The Bombers did soldier on, as they say, but there’s no minimizing the significance of all those injuries down the stretch. While the Bombers were 10-3 after a win in Edmonton in late September, they struggled to a 2-3 finish to the regular season before the playoff loss.

“The reality of all sports is teams are going to take their hits injury-wise,” said Bombers GM Kyle Walters in his season-ending session with the media. “When a team like Edmonton takes its hits at the beginning of the year or in the second third of the year, they can take their lumps with that losing streak that they had and they’re forced to acquire some assets and fill some holes out of necessity.

“And then when they get their group healthy at the end of the year, you see the result. That’s a good football team that rolled in here that was healthy. Conversely, a team that gets hit in the back end of the year, there’s just not as much time to make any sort of moves and the guys that get thrown in the fire haven’t had a chance to develop.

“Unfortunately, for our season, when you get dinged with injuries at the end you’re dealt with the cards you’re dealt with and you have to roll with it.”

What’s freaky about what unfolded for the Bombers is how innocent the injuries looked in the moment. Westerman, for example, couldn’t remember how he suffered the arm injury in the Banjo Bowl; Adams sustained his shoulder injury on a hit he’s taken over the middle many times before; Leggett ruptured his Achilles fielding an on-side kick attempt in a win over B.C. in mid-October, and Bond suffered an upper-body injury on a routine play in a loss to Toronto later that same month.

Nichols, meanwhile, broke his finger in a loss to Hamilton and then tweaked his calf while leading the team on the final drive in that one-point setback against the Argos.

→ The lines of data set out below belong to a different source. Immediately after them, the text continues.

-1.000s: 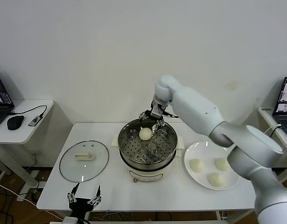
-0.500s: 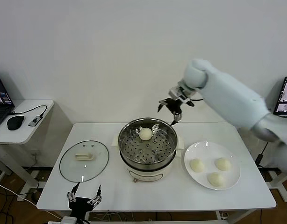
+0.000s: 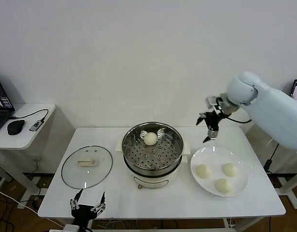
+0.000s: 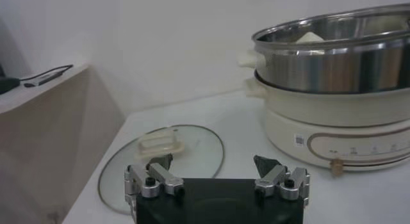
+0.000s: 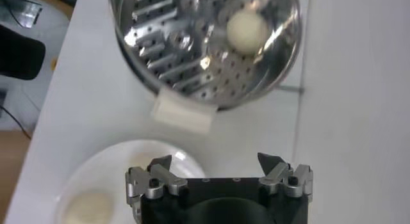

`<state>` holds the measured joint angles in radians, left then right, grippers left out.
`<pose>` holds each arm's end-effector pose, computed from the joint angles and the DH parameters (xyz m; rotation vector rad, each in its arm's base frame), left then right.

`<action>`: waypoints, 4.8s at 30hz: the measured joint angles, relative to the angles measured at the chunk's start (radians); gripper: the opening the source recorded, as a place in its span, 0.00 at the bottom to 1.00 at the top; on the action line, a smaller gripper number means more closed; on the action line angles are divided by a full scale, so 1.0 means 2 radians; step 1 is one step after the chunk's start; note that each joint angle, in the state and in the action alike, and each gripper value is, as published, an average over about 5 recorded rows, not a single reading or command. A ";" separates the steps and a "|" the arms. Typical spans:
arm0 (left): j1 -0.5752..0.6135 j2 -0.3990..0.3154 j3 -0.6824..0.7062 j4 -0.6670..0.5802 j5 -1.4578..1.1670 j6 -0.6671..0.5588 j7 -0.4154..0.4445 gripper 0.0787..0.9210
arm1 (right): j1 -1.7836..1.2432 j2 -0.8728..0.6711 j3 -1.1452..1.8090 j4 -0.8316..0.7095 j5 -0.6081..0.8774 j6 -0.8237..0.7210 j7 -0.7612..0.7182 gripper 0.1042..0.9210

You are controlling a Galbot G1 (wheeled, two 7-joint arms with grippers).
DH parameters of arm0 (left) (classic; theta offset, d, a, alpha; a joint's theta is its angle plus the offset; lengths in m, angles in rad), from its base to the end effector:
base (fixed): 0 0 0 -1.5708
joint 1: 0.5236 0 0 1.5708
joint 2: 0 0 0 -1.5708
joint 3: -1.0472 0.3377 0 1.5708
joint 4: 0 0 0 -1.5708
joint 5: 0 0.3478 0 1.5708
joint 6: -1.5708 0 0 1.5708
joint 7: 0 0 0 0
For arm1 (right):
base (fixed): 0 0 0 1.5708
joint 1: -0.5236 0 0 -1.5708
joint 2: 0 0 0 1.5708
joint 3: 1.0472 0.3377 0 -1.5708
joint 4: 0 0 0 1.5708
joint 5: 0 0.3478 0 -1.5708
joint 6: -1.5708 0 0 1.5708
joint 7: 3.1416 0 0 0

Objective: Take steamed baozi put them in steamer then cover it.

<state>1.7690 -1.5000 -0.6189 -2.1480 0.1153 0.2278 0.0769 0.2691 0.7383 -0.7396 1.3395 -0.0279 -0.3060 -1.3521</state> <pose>0.1216 0.0381 -0.3010 -0.0343 -2.7482 -0.2953 0.5286 -0.0916 -0.0316 1.3602 -1.4505 1.3906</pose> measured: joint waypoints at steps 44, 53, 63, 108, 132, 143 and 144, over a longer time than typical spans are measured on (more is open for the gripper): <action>-0.006 -0.006 -0.001 0.015 0.001 0.006 0.003 0.88 | -0.213 0.038 0.086 -0.039 -0.147 0.000 0.049 0.88; -0.006 -0.005 -0.001 0.019 0.002 0.006 0.003 0.88 | -0.227 0.048 0.092 -0.052 -0.154 0.002 0.069 0.88; -0.006 -0.005 -0.001 0.020 0.002 0.006 0.003 0.88 | -0.231 0.054 0.093 -0.062 -0.157 0.004 0.081 0.86; -0.020 -0.002 0.000 0.004 0.006 0.011 0.000 0.88 | 0.033 0.028 -0.066 0.001 0.037 -0.060 0.024 0.56; -0.022 -0.006 -0.004 -0.014 -0.005 0.011 0.000 0.88 | 0.123 0.210 -0.160 -0.066 0.150 -0.128 0.032 0.56; -0.024 -0.007 0.000 -0.013 -0.006 0.011 0.000 0.88 | 0.090 0.280 -0.160 -0.116 0.137 -0.132 0.042 0.56; -0.024 -0.007 0.001 -0.013 -0.006 0.011 0.000 0.88 | 0.086 0.284 -0.159 -0.119 0.135 -0.132 0.044 0.56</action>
<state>1.7213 -1.5146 -0.6178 -2.1748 0.1039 0.2491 0.0775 0.4415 1.3063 -1.0574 1.1006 0.2416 -0.5692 -1.2645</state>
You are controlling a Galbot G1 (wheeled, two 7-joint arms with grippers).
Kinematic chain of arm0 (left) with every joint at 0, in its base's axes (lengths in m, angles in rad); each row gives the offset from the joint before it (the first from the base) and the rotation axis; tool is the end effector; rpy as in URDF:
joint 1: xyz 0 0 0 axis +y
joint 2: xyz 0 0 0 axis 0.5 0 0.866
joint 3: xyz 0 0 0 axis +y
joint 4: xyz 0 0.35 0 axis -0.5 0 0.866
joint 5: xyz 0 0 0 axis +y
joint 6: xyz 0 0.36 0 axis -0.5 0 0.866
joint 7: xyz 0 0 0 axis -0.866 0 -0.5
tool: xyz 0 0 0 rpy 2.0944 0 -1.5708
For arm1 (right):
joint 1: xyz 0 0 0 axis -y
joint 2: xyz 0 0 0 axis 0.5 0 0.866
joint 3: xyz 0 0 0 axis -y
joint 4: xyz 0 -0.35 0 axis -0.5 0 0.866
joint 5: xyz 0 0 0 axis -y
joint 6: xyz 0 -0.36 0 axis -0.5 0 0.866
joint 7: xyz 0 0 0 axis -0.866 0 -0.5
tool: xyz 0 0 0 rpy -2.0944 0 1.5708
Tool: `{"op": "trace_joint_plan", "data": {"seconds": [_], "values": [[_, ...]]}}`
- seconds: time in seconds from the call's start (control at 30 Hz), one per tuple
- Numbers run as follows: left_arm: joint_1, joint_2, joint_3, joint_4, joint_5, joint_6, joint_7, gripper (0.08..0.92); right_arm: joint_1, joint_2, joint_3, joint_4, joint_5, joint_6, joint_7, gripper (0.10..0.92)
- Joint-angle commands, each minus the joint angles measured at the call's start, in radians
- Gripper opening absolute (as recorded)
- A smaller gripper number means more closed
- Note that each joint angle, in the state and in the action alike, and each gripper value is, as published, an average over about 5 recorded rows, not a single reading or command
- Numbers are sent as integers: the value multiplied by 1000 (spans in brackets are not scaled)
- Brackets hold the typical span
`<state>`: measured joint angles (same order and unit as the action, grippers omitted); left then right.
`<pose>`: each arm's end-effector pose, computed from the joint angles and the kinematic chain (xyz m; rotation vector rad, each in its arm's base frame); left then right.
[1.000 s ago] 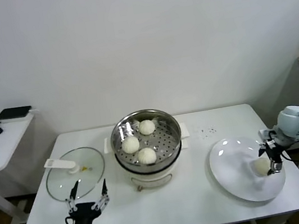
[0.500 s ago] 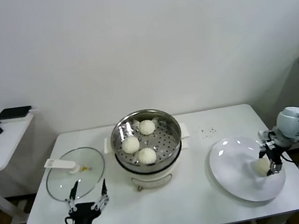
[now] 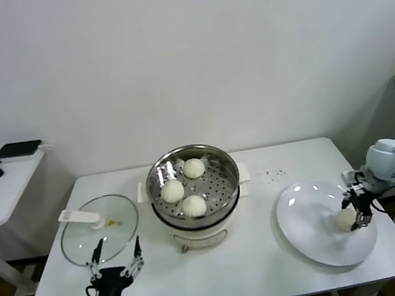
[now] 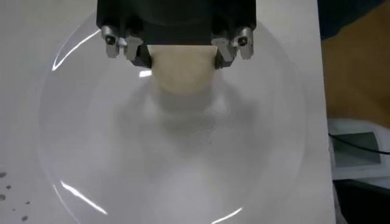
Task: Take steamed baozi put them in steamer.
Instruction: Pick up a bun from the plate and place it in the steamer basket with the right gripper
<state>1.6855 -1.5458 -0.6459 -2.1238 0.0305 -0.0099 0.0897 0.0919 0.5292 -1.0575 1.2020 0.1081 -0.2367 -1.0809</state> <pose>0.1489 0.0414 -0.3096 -0.0063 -3.0560 -0.1786 0.4818 -0.2446 -0.2258 1.1518 -1.3223 1.1183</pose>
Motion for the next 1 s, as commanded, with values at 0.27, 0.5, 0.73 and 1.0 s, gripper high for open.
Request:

The following week, he felt his calf pop on a non-contact play against the Lions and his status for the playoff game was very much in doubt up until kickoff.

Even then, while he completed 35 of 48 passes for 371 yards and three TDs in the 39-32 loss to the Esks, his mobility was very limited.

All of this is to say that, in the end, the injuries to key personnel at the worst-possible time meant the Bombers would skid to the finish line rather than sprint across it.

“I tried my hardest not to shed a tear,” said Leggett as he watched his teammates take the field against Edmonton with his foot in a walking boot. “I was going around the locker room saying, ‘Just put some cleats on the bottom of my boot. Just keep going.

“I wanted to play that badly. I would have given everything just to play one more play.”


This is the fifth in a series recapping the Top 10 Bomber stories of 2017.